## Task description
Only lines holding the string "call" are wanted; copy each one from the material.

[Opening Available data section]

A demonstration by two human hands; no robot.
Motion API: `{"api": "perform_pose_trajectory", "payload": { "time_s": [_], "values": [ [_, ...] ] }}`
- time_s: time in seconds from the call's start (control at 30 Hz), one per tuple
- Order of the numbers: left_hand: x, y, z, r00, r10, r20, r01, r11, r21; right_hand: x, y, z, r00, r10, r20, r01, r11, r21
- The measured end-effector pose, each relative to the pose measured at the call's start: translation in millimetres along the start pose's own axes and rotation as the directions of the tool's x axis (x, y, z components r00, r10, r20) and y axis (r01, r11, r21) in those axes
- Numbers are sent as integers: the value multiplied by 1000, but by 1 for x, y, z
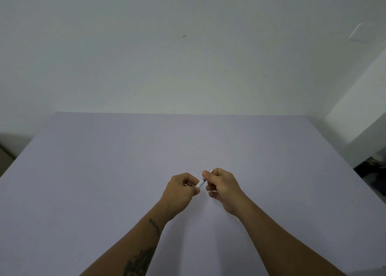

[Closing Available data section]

## Worked solution
- time_s: time in seconds from the call's start (control at 30 Hz), one per tuple
- The measured end-effector pose, each relative to the pose measured at the call's start: translation in millimetres along the start pose's own axes and rotation as the directions of the tool's x axis (x, y, z components r00, r10, r20) and y axis (r01, r11, r21) in those axes

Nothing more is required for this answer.